**DIRECTIONS FOR THIS TASK**
Every line with the word "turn" in it should be extracted from the data that follows.

[Records from a dataset]
• • • •

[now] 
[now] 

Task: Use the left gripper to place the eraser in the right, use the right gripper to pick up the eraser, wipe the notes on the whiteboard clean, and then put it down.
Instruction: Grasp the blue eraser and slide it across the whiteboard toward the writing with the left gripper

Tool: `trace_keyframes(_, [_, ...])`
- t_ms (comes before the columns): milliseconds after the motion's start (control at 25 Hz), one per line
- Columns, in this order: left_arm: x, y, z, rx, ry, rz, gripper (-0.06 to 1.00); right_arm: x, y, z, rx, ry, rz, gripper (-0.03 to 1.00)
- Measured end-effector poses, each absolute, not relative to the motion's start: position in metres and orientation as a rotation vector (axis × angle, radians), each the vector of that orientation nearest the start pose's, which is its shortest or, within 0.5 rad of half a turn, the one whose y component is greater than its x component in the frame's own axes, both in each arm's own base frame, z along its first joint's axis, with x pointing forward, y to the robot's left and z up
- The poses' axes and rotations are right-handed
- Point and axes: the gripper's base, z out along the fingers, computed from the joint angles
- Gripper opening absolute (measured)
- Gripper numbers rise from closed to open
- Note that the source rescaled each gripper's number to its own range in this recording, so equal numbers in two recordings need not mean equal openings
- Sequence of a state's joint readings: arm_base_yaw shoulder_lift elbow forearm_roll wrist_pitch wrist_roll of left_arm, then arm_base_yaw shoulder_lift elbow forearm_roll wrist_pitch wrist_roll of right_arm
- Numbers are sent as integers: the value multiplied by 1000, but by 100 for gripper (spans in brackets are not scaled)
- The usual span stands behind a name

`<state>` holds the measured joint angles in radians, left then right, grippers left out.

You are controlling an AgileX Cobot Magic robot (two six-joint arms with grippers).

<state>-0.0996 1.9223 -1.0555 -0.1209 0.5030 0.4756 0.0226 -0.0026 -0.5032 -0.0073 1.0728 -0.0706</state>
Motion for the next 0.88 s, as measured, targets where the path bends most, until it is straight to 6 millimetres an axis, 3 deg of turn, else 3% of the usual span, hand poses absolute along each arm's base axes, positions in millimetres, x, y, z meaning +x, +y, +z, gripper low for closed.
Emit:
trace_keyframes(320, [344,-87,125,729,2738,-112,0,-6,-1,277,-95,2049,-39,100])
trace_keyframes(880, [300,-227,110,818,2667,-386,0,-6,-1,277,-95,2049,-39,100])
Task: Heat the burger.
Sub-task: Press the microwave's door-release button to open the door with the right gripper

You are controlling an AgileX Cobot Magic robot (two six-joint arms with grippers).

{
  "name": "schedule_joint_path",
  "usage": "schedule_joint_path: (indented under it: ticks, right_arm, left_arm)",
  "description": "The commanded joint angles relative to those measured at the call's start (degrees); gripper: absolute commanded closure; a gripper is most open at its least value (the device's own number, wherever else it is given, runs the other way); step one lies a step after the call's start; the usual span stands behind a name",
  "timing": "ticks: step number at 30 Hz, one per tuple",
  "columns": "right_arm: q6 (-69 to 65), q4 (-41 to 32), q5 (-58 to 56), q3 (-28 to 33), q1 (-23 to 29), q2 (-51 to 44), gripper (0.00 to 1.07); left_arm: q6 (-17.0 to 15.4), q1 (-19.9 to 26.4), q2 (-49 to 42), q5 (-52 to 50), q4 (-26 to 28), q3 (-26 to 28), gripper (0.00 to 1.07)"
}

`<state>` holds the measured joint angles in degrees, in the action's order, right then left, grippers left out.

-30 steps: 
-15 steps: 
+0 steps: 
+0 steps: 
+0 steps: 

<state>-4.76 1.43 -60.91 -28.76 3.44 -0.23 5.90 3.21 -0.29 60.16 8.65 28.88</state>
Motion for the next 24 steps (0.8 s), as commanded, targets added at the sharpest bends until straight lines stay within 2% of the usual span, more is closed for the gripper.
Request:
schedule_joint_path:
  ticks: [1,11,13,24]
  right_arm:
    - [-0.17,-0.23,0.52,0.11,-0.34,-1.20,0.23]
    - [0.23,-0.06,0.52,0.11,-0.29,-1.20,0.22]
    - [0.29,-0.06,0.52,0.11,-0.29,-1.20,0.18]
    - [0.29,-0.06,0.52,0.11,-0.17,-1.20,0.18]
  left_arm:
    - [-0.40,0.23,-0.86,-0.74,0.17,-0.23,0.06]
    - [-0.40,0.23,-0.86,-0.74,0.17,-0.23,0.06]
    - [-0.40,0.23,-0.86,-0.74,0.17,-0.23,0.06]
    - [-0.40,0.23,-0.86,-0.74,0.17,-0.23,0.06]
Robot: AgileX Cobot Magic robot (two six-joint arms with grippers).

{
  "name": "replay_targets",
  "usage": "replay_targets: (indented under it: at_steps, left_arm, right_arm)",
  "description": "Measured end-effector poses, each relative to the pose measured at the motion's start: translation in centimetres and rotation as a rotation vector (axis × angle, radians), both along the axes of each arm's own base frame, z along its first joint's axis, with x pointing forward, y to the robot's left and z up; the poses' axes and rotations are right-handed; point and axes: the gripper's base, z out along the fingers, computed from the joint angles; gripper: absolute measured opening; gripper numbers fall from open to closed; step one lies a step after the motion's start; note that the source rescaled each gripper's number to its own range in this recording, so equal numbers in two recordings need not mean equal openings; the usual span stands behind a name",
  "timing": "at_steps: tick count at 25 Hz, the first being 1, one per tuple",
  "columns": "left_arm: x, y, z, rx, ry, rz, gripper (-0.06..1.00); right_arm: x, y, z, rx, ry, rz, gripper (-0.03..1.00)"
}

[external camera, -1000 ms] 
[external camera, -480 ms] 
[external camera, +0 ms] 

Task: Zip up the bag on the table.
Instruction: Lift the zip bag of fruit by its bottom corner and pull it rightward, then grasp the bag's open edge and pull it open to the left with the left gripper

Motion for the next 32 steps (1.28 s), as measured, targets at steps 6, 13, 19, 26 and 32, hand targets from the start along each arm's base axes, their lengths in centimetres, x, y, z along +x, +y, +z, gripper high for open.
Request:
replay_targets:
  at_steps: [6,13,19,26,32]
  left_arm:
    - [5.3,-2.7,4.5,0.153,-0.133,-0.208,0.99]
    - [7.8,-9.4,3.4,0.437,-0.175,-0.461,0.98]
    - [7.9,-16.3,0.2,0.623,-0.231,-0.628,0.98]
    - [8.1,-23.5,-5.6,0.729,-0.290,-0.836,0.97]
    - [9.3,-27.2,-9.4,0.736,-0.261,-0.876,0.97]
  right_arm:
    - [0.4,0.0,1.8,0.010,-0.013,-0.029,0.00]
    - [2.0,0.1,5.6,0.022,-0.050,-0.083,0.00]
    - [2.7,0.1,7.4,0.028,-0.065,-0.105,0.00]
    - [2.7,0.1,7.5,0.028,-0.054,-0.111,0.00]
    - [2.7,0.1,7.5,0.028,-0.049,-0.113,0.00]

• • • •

**YOUR SOLUTION**
- Measured end-effector poses, each absolute, not relative to the motion's start: position in metres and orientation as a rotation vector (axis × angle, radians), each the vector of that orientation nearest the start pose's, which is its shortest or, within 0.5 rad of half a turn, the one whose y component is greater than its x component in the frame's own axes, both in each arm's own base frame, z along its first joint's axis, with x pointing forward, y to the robot's left and z up
Motion for the next 0.88 s, as measured, targets where the path bends most, until it is straight to 6 millimetres an axis, 3 deg of turn, else 3% of the usual span, hand poses absolute along each arm's base axes, positions in millimetres, x, y, z meaning +x, +y, +z, gripper low for closed.

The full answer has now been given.